Record extracts:
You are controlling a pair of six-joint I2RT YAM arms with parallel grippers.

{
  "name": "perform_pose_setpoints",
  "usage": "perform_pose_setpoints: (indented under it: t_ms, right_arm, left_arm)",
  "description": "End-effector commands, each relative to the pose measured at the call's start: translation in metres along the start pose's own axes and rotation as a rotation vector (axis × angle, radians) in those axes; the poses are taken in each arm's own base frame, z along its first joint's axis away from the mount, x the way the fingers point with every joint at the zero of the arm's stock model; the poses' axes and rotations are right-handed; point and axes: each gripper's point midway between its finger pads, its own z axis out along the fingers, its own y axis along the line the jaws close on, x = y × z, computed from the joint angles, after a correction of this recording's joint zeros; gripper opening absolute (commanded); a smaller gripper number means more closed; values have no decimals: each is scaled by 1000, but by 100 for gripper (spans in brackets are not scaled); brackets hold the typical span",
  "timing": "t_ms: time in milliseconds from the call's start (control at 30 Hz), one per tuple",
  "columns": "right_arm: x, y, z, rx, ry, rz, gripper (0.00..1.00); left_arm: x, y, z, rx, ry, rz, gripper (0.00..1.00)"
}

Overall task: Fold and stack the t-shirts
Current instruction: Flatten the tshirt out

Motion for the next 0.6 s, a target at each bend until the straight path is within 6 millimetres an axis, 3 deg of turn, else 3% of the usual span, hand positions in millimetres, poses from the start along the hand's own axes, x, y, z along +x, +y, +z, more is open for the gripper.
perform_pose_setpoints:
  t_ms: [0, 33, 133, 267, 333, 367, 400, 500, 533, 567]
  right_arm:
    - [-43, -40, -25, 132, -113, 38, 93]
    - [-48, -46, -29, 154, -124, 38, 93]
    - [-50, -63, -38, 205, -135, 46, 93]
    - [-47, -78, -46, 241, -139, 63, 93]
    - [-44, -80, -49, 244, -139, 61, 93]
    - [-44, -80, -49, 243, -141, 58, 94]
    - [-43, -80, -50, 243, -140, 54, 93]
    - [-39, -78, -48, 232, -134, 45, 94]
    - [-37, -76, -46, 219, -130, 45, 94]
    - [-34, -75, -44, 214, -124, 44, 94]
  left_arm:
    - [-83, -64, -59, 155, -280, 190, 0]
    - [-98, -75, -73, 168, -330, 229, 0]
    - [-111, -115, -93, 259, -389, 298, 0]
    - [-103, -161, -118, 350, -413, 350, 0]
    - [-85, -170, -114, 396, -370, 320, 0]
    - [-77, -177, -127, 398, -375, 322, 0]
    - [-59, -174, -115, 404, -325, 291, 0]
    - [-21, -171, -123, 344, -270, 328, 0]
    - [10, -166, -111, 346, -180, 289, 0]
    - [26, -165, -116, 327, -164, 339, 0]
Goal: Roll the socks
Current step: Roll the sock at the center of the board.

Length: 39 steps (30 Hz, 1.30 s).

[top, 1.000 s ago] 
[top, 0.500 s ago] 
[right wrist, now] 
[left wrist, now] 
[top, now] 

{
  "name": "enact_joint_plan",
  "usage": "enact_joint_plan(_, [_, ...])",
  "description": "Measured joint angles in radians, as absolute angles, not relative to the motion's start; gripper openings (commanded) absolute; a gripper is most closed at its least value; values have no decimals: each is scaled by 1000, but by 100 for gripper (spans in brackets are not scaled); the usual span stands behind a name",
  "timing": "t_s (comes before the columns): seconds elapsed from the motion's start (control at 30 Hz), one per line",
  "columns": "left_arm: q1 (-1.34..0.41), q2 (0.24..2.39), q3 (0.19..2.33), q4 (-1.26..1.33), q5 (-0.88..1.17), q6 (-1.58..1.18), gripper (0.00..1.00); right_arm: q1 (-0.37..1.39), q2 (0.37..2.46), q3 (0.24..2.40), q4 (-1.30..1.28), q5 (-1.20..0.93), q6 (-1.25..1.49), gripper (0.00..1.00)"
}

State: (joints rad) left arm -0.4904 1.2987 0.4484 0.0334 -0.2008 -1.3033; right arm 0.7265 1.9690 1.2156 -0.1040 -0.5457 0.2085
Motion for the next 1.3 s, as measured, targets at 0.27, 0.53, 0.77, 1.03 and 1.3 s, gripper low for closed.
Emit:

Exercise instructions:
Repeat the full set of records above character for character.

Expected output:
You are controlling a pair of six-joint I2RT YAM arms with parallel grippers.

{
  "name": "perform_pose_setpoints",
  "usage": "perform_pose_setpoints: (indented under it: t_ms, right_arm, left_arm)",
  "description": "End-effector commands, each relative to the pose measured at the call's start: translation in metres along the start pose's own axes and rotation as a rotation vector (axis × angle, radians) in those axes; the poses are taken in each arm's own base frame, z along its first joint's axis away from the mount, x the way the fingers point with every joint at the zero of the arm's stock model; the poses' axes and rotations are right-handed; point and axes: each gripper's point midway between its finger pads, its own z axis out along the fingers, its own y axis along the line the jaws close on, x = y × z, computed from the joint angles, after a correction of this recording's joint zeros; gripper opening absolute (commanded); a smaller gripper number means more closed; values have no decimals: each is scaled by 1000, but by 100 for gripper (spans in brackets are not scaled); brackets hold the typical span",
  "timing": "t_ms: time in milliseconds from the call's start (control at 30 Hz), one per tuple",
  "columns": "right_arm: x, y, z, rx, ry, rz, gripper (0.00..1.00); left_arm: x, y, z, rx, ry, rz, gripper (0.00..1.00)"
}

Overall task: Fold and stack the t-shirts
Current instruction: Flatten the tshirt out

Motion for the next 0.6 s, a target at each bend until the straight path is within 6 millimetres an axis, 3 deg of turn, else 3% of the usual span, hand positions in millimetres, poses from the start along the hand's own axes, x, y, z along +x, +y, +z, more is open for the gripper.
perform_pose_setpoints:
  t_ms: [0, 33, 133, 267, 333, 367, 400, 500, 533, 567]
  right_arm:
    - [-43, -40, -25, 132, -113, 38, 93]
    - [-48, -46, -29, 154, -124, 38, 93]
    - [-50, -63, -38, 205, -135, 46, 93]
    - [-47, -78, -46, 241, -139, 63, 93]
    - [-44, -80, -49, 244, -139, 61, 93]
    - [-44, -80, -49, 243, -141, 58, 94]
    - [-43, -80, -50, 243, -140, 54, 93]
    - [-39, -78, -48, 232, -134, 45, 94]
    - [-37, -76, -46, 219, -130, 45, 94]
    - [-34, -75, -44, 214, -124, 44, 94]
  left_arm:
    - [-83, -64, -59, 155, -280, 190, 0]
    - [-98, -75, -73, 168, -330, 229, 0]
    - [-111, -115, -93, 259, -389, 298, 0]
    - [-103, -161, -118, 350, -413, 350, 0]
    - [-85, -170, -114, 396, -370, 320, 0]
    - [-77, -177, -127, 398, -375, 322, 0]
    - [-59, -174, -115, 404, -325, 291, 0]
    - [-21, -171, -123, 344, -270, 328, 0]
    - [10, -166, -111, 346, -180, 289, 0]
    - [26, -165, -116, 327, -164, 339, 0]
Goal: Roll the socks
Current step: Roll the sock at the center of the board.

Length: 39 steps (30 Hz, 1.30 s).

[top, 1.000 s ago] 
[top, 0.500 s ago] 
[right wrist, now] 
[left wrist, now] 
[top, now] 

{
  "name": "enact_joint_plan",
  "usage": "enact_joint_plan(_, [_, ...])",
  "description": "Measured joint angles in radians, as absolute angles, not relative to the motion's start; gripper openings (commanded) absolute; a gripper is most closed at its least value; values have no decimals: each is scaled by 1000, but by 100 for gripper (spans in brackets are not scaled); the usual span stands behind a name",
  "timing": "t_s (comes before the columns): seconds elapsed from the motion's start (control at 30 Hz), one per line",
  "columns": "left_arm: q1 (-1.34..0.41), q2 (0.24..2.39), q3 (0.19..2.33), q4 (-1.26..1.33), q5 (-0.88..1.17), q6 (-1.58..1.18), gripper (0.00..1.00); right_arm: q1 (-0.37..1.39), q2 (0.37..2.46), q3 (0.24..2.40), q4 (-1.30..1.28), q5 (-1.20..0.93), q6 (-1.25..1.49), gripper (0.00..1.00)"
}

State: (joints rad) left arm -0.4904 1.2987 0.4484 0.0334 -0.2008 -1.3033; right arm 0.7265 1.9690 1.2156 -0.1040 -0.5457 0.2085
Motion for the next 1.3 s, as measured, targets at 0.27, 0.53, 0.77, 1.03 and 1.3 s, gripper low for closed.
Emit:

What came before is the finished answer.